Until the end of the month, the company’s manufacturing team in Swift Current, Sask., is auctioning off a pink UCX³ U-trough belt conveyor with all proceeds going to the Canadian Cancer Society.

This unit is normally black and orange.

The initiative is part of AGI’s Conveyor for a Cause campaign, said Tom Firth, general manager of AGI’s Swift Current facility.

“I pitched the idea several years ago actually and we just never got around to doing it,” he told Farms.com. “You know, nobody’s ever done this before, so we just turned a lighthearted discussion over lunch one day into a reality several years later.”

Breast cancer is the second most common cancer in Canada, and approximately one in eight Canadian women will develop breast cancer in their lifetime.

Speaking with customers and others in AGI’s network shows that cancer doesn’t only affect the person who is ill.

“We’ve had members of our staff that have gone through cancer treatments or have had family members that have gone through it even as recently as in the last six months,” Firth said, adding that manufacturing staff took extra care when producing the pink conveyor.

Pink conveyor

The auction runs until Oct. 31 and is open to Canadian residents.

As of Oct. 18, the highest bid is $50,000.

Bids must be at least $500 more than the highest bid to be considered.

The farm family who receives the conveyor needs recognition too, Firth says.

“Whoever purchases this is going to have a vested interest in supporting the Canadian Cancer Society,” he said. “So, I think it’s also important that we acknowledge the person that’s buying this. The farmers in Wester Canada are an awesome group. We know that.”

People can also choose to donate to the Conveyor for a Cause campaign.

This campaign is open until November 30, 2024, and has a goal of raising $10,000.

As of Oct. 18, Canadians have donated $1,175.

AGI’s pink conveyor isn’t the only way the ag community has supported breast cancer awareness in the past.

Check out this list of 10 times ag went pink to raise awareness about breast cancer.

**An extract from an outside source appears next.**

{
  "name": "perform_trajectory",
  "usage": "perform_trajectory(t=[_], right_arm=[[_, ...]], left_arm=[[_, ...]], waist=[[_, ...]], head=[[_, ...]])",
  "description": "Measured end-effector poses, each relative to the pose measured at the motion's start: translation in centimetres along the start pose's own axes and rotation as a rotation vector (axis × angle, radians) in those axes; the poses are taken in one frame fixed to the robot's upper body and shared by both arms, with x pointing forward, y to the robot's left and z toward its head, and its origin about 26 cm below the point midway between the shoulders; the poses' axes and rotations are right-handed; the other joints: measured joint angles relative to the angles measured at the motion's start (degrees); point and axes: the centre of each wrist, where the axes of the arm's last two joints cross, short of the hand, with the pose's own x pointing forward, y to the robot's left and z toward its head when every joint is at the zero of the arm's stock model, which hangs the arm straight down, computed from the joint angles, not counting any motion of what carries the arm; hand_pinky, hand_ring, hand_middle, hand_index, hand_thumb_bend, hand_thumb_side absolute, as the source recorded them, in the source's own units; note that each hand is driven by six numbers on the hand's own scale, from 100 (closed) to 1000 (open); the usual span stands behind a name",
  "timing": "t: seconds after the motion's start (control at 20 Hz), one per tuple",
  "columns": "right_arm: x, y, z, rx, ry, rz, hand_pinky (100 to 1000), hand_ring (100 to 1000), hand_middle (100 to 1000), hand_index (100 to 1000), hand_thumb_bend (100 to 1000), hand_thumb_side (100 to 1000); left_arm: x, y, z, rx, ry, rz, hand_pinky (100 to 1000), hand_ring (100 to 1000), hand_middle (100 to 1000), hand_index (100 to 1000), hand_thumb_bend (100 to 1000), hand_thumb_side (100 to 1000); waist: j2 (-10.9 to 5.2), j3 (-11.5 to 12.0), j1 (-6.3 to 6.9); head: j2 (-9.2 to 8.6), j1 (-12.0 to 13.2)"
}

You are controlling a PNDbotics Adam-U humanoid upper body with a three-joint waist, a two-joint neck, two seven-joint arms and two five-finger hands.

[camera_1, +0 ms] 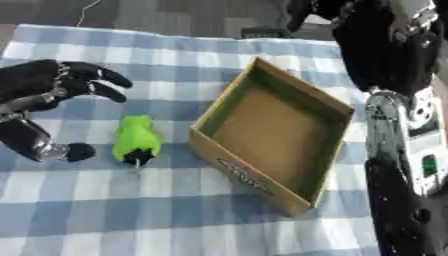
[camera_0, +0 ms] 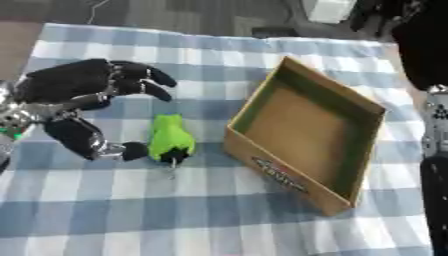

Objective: Pick up objects on the table and place them in the box.

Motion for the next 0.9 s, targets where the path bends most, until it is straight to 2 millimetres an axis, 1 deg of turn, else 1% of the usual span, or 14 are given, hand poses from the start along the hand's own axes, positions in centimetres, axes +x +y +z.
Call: perform_trajectory(t=[0.15, 0.3, 0.4, 0.5, 0.6, 0.75, 0.8, 0.85, 0.9], right_arm=[[-0.01, 0.02, -0.01, 0.003, 0.002, -0.002, 479, 567, 687, 849, 100, 937], [-0.01, 0.08, -0.13, 0.004, -0.002, -0.006, 480, 567, 686, 847, 100, 937], [0.07, 0.10, -0.43, 0.006, -0.013, -0.008, 480, 567, 687, 848, 100, 937], [0.13, 0.08, -0.57, 0.009, -0.017, -0.007, 480, 567, 688, 850, 100, 937], [0.09, 0.18, -0.62, 0.009, -0.019, -0.012, 480, 568, 688, 850, 100, 937], [0.06, 0.31, -0.71, 0.013, -0.019, -0.017, 481, 568, 688, 849, 100, 937], [0.07, 0.35, -0.81, 0.014, -0.022, -0.019, 481, 568, 688, 849, 100, 937], [0.08, 0.38, -0.90, 0.014, -0.026, -0.020, 481, 568, 687, 848, 100, 938], [0.10, 0.41, -0.99, 0.015, -0.029, -0.021, 481, 568, 687, 848, 100, 938]], left_arm=[[0.05, 0.18, -0.30, -0.011, -0.018, 0.001, 100, 863, 852, 843, 400, 916], [0.06, 0.45, -0.41, -0.022, -0.032, -0.007, 100, 863, 852, 839, 402, 911], [0.07, 0.47, -0.44, -0.034, -0.041, -0.013, 100, 863, 852, 840, 429, 889], [0.11, 0.36, -0.50, -0.047, -0.051, -0.020, 100, 863, 852, 842, 469, 854], [0.08, 0.37, -0.45, -0.058, -0.056, -0.030, 100, 860, 851, 840, 521, 786], [-0.18, 0.25, -0.18, -0.078, -0.047, -0.037, 100, 856, 847, 834, 581, 712], [-0.27, 0.15, -0.10, -0.084, -0.045, -0.037, 100, 856, 847, 834, 618, 663], [-0.36, -0.01, 0.00, -0.091, -0.042, -0.036, 100, 853, 845, 827, 587, 692], [-0.44, -0.19, 0.11, -0.098, -0.041, -0.033, 100, 853, 845, 828, 587, 694]], waist=[[0.04, -0.1, 0.00], [0.20, -0.8, -0.01], [0.41, -1.0, -0.01], [0.47, -1.2, -0.01], [0.74, -1.3, -0.01], [0.85, -1.5, -0.01], [0.91, -1.6, -0.01], [0.99, -1.7, -0.01], [1.06, -1.8, -0.01]], head=[[0.00, 0.0], [0.00, 0.0], [0.00, 0.0], [0.00, 0.0], [0.00, -0.1], [0.00, -0.1], [0.00, -0.1], [0.00, -0.1], [0.00, -0.1]])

Farms.com has also spoken with multiple breast cancer survivors.

In 2023, for example, Jaclinn McNiven, a grain farmer from Chinook, Alta., told Farms.com about her experience after receiving her diagnosis of triple-negative breast cancer in Stage 2 in July 2022.

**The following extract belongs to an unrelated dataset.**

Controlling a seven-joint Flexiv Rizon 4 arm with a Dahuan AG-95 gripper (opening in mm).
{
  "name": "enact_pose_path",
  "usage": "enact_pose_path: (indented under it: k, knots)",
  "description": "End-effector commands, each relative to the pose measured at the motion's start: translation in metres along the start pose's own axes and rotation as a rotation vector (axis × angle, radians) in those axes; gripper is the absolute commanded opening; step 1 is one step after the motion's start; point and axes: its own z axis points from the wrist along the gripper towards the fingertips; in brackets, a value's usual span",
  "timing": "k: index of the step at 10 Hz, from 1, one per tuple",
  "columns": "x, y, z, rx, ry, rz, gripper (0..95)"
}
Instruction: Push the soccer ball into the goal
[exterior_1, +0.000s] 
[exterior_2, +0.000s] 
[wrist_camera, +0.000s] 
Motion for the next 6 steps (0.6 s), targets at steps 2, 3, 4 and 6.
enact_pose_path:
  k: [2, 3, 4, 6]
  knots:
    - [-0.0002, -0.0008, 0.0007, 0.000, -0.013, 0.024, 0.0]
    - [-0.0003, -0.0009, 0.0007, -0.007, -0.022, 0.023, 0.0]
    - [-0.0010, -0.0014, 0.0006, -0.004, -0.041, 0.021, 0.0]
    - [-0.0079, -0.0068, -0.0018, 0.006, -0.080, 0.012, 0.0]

McNiven’s family has a history of breast cancer as her mom had it too.

Knowing she was at higher risk, McNiven made regular breast cancer screenings part of her health plan at age 38. That’s two years before the Canadian Cancer Society’s recommendations for beginning to have breast cancer discussions with a doctor.

“I kept having to go every six months for mammograms and ultrasounds because the doctors kept seeing a shadow,” she told Farms.com. “It got missed and the tumor was about an inch big. It was really disappointing because I tried to be so diligent.”

A food scientist and researcher with the Global Food Institute for Food Security in Saskatoon, Sask., had difficulties accepting her diagnosis.

“I was in denial. I couldn’t believe it,” Rana Mustafa told Farms.com about her March 2022 diagnosis. “I ate well and exercised; I had no reason to think this disease would come for me. I just started a new job and I thought I’d lose that job. I was scared.”

But for Mustafa, the hair loss associated with chemotherapy proved to be the hardest part of her journey.

She loved her long hair and what it represented.

“My hair falling out was the most traumatic experience,” she said. “I’ve always had long hair and my hair was part of my identity. My partner loved my hair and people complimented me on my long hair. I was very attached to it. I looked into cold capping and anything I could to try to save my hair.”